Soweto, South Africa — During the late 20th Century struggles to end apartheid in South Africa the historic Regina Mundi church was a safe-haven for anti-apartheid activists who constantly faced brutal violence from the police and military of that country’s then racist white-minority government.
Recently Regina Mundi, known as ‘the people’s church,’ served as a site for a large rally called to end another form of brutal violence that is tearing at the soul of South Africa: an upsurge in rapes and murders of females, some as young as three-years-old.
Among the women, and men, gathered for that anti-violence rally at Regina Mundi, located in the Moroka neighborhood of Soweto, was Kamogelo Legodi, a Soweto resident and first-year University of South Africa student who is studying public management.
“It is import to raise awareness about women being abused, kidnapped and raped,” Legodi said, while standing outside of Regina Mundi, the largest Catholic Church facility in South Africa.
“As women, it is important for our voices to be heard,” Legodi said. “I have a friend who was almost abducted two weeks ago but she ran away.”
Although rape is a long-standing problem in South Africa, recent horrific incidents have sparked unprecedented national outrage, galvanizing people across the country to rise up against rape and other violence bludgeoning females.
One incident garnering wide attention was the gruesome April 2017 murder of 22-year-old Karabo Mokoena, a resident of Johannesburg, South Africa’s largest city. Police charged Mokoena’s boyfriend with her murder. The boyfriend, after allegedly fatally stabbing Mokoena, burned her body with gasoline after pouring acid on the body.
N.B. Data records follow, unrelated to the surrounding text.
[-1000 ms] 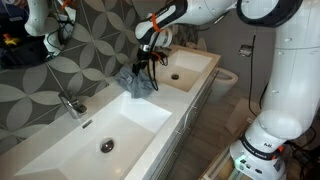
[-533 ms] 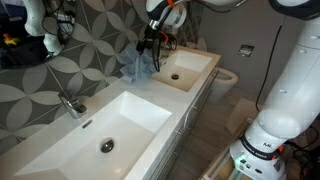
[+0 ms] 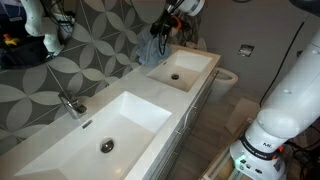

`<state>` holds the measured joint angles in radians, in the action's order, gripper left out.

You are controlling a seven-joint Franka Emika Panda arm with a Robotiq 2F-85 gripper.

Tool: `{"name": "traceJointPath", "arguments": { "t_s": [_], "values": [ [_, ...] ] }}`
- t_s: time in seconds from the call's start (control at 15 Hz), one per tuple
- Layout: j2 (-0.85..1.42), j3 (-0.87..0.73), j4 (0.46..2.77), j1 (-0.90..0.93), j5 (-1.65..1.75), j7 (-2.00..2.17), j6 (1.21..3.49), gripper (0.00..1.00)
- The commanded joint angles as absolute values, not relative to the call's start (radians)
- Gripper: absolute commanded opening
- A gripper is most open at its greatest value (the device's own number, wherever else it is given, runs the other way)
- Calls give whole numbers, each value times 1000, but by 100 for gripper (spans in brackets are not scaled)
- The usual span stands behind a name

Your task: Unfold the gray towel, pick up the gray towel and wipe the tap on the right, open the tap, close the tap, put the gray towel back on the bathroom counter

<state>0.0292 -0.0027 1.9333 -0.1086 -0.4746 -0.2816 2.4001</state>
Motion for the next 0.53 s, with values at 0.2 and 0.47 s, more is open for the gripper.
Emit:
{"name": "traceJointPath", "arguments": {
  "t_s": [0.2, 0.47],
  "values": [
    [93, -29, 1871, -97, -460, -192, 2419, 5],
    [160, -56, 1789, -117, -482, -80, 2465, 5]
  ]
}}
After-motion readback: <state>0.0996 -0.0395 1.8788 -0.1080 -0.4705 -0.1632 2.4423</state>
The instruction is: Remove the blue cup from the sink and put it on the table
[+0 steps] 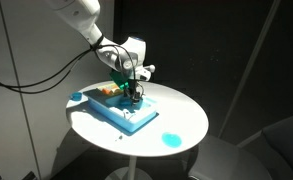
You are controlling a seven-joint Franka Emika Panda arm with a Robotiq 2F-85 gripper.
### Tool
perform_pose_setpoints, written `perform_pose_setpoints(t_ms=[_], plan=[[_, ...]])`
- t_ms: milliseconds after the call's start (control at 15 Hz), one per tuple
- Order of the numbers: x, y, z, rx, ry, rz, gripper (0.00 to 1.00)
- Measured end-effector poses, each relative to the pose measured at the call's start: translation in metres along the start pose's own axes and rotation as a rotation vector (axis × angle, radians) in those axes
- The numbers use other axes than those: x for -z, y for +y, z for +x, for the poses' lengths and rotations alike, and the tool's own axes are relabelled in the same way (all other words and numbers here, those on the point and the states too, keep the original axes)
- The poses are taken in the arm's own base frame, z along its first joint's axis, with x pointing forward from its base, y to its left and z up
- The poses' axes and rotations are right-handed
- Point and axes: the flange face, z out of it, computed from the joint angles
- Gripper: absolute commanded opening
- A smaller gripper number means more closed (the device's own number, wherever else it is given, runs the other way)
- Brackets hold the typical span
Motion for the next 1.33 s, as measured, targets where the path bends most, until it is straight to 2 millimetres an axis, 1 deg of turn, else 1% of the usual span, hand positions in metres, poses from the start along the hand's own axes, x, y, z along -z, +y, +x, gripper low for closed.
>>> perform_pose_setpoints(t_ms=[533,800,1067,1333], plan=[[-0.005,0.011,0.003,0.008,-0.002,-0.034,1.00],[-0.007,0.014,0.003,0.006,-0.005,-0.039,1.00],[-0.008,0.010,0.001,0.012,-0.006,-0.038,1.00],[-0.010,0.000,-0.003,0.028,-0.010,-0.037,1.00]])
The vile death of Mokoena was not an isolated incident during April. One newspaper listed other April crimes against females including a five-month pregnant 34-year-old raped by five men before they burned her body and the murder of a six-year-old girl who was stuffed into a plastic bag.
The May 2017 rape-murder of three-year-old Courtney Pieters in Cape Town brought South Africa’s President Jacob Zuma to that coastal city where he visited the family of the slain child and condemned violent crime as spiraling out of control.
“It’s a crisis in the country, the manner in which women and children are being killed,” Zuma said.
According to data from South Africa’s police, there were 42,596 reported rapes in 2015/2016. However, rape is an underreported crime across South Africa. South Africa’s rape culture includes ‘corrective rape’ where men rape lesbians proclaiming such an act will cure the woman.
While rape and other violence against women is reportedly most pronounced in impoverished areas occupied by non-whites, violence against woman cuts across race and class lines in South Africa.
The 2013 fatal shooting of model Reeva Steenkamp by her boyfriend, Olympic sprinter Oscar Pistorius – a double-leg amputee nicknamed ‘Blade Runner’ – generated international attention. Pistorius received a five-year sentence later increased to six years.
“We women live with such fear. Some statistics state that one in four of all woman in South Africa will experience sexual violence in their life time,” charity worker Rene’ du Preez said.
The charity where du Preez works as a project manager is Solidariteit Helpende Hande. This is a charity for Afrikaners located outside Pretoria, South Africa’s capital. (Afrikaners are a white ethnic group descended from early Dutch settlers in South Africa. The Afrikaner political party that rose to power in 1948 instituted the system of apartheid -– racial segregation more rigid than practiced by British colonizers of the country.)
“During house break-ins women will be raped. They will tie up the whole family and then rape the mother in front of the family,” du Preez said during an interview. “The fear is not just of people taking your stuff but rape also.”
The upsurge in the frequency of sexual violence against women and the severity of the sexual assaults during the past year has many across South Africa searching for explanations.
The killing of women and children is “worrisome” for Thabo Yoma, a manager in South Africa’s prison system where he’s worked for 24-years. “We don’t know the motivation,” Yoma said during an interview. “There is a lot of gangsterism in South Africa,” Yoma added.
Dr. Vusi Shongwe wrote a recent newspaper commentary where he tied the horrendous rape and slaying of women to a decay of “morals” across South African society. Shongwe works in the Office of the Premier of KwaZulu-Natal in South Africa’s East Cape.
South Africa’s Minister of Women in the Presidency, Susan Shabangu, challenged men to be more proactive in challenging other men to change their attitudes towards women during her remarks at that Regina Mundi rally.
“We must treat boys and girls the same. If we keep teaching that men are strong we will end up here again,” Shabangu said.
“Killing and burning is wrong. We bury too many women,” continued Shabangu, a member of South Africa’s Parliament and its ruling party, the ANC (the African National Congress). “Neighbors have to get involved and stop ignoring crimes.”
Outside the rally at Regina Mundi Blessing Ngwail said he wanted to see more men involved in the movement to reduce violence against females.
“We as men tend to forget that women are those who bear children. When men kill women they are killing our nation,” Ngwail said.
“As men we must use our power to protect women. But we too often use our power to harm which is basically wrong.”